## What you have to do
Copy the data exactly; pictures stay out of the copy.
Top of Given data
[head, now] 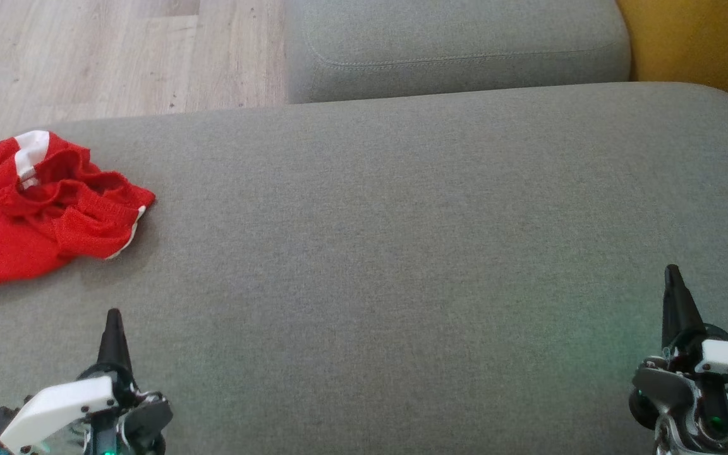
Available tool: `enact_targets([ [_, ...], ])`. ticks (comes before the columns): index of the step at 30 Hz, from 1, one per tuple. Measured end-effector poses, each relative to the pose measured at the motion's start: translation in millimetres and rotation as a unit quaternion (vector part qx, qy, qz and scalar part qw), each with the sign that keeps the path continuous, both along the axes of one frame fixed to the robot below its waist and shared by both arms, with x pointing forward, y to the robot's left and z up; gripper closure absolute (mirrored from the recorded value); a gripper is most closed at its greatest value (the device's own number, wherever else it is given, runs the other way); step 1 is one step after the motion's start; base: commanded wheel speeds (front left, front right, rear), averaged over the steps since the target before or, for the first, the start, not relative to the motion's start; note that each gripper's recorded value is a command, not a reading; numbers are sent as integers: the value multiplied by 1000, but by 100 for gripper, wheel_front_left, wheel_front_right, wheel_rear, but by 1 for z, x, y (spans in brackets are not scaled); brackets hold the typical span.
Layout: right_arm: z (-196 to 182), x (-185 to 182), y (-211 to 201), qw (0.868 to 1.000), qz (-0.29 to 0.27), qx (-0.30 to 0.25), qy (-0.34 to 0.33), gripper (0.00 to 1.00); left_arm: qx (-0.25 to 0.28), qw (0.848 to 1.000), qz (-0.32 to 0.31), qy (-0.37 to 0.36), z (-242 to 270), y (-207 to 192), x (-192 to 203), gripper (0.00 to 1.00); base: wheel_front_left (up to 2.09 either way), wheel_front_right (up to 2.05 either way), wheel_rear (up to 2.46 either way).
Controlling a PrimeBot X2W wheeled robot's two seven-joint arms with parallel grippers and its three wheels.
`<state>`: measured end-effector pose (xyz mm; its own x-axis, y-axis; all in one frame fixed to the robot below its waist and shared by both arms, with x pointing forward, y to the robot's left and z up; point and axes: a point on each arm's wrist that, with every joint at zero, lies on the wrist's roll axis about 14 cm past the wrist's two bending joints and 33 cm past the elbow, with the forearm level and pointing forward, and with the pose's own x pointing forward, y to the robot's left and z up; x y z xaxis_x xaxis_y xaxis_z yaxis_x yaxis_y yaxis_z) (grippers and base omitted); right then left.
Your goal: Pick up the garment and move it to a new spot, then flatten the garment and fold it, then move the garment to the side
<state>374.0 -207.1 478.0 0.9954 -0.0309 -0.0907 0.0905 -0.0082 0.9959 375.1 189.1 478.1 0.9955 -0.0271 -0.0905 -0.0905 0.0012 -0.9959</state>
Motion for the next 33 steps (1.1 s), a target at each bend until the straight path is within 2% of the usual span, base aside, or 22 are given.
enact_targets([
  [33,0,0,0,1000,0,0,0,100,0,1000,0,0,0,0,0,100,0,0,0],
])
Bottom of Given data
## Exercise solution
[head, now] 
Available tool: `enact_targets([ [_, ...], ])`. ticks (comes before the columns): index of the step at 30 Hz, from 1, one per tuple. Measured end-effector poses, each relative to the pose measured at the motion's start: translation in millimetres and rotation as a unit quaternion (vector part qx, qy, qz and scalar part qw), each with the sign that keeps the path continuous, both along the axes of one frame fixed to the robot below its waist and shared by both arms, with x pointing forward, y to the robot's left and z up; gripper closure absolute (mirrored from the recorded value); a gripper is most closed at its greatest value (the device's own number, wherever else it is given, runs the other way); step 1 is one step after the motion's start; base: commanded wheel speeds (front left, front right, rear), averaged over the steps since the target before or, for the first, the start, not relative to the motion's start; note that each gripper's recorded value is a command, not a reading; numbers are sent as integers: the value multiplied by 1000, but by 100 for gripper, wheel_front_left, wheel_front_right, wheel_rear, but by 1 for z, x, y (spans in brackets are not scaled); brackets hold the typical span.
Layout: right_arm: z (-196 to 182), x (-185 to 182), y (-211 to 201), qw (0.868 to 1.000), qz (-0.29 to 0.27), qx (-0.30 to 0.25), qy (-0.34 to 0.33), gripper (0.00 to 1.00); left_arm: qx (-0.25 to 0.28), qw (0.848 to 1.000), qz (-0.32 to 0.31), qy (-0.37 to 0.36), z (-242 to 270), y (-207 to 192), x (-192 to 203), gripper (0.00 to 1.00); base: wheel_front_left (up to 2.09 either way), wheel_front_right (up to 2.05 either way), wheel_rear (up to 2.46 either way).
Controlling a PrimeBot X2W wheeled robot's two seven-joint arms with parallel grippers and its three wheels.
`<state>`: measured end-effector pose (xyz mm; its own x-axis, y-axis; all in one frame fixed to the robot below its waist and shared by both arms, with x pointing forward, y to the robot's left and z up; point and axes: a point on each arm's wrist that, with every joint at zero, lies on the wrist's roll axis about 14 cm past the wrist's two bending joints and 33 cm past the elbow, with the forearm level and pointing forward, and with the pose's own x pointing forward, y to the robot's left and z up; x y z xaxis_x xaxis_y xaxis_z yaxis_x yaxis_y yaxis_z) (grippers and base omitted); right then left.
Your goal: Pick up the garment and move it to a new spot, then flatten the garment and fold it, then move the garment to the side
<state>374.0 -207.1 478.0 0.9954 -0.0309 -0.0907 0.0905 -0.0082 0.9959 375.1 189.1 478.1 0.9955 -0.0271 -0.0905 -0.0905 0.0012 -0.9959</state>
Motion for the next 33 steps (1.1 s), a target at each bend until the straight path is within 2% of the usual span, base aside, or 22 are given.
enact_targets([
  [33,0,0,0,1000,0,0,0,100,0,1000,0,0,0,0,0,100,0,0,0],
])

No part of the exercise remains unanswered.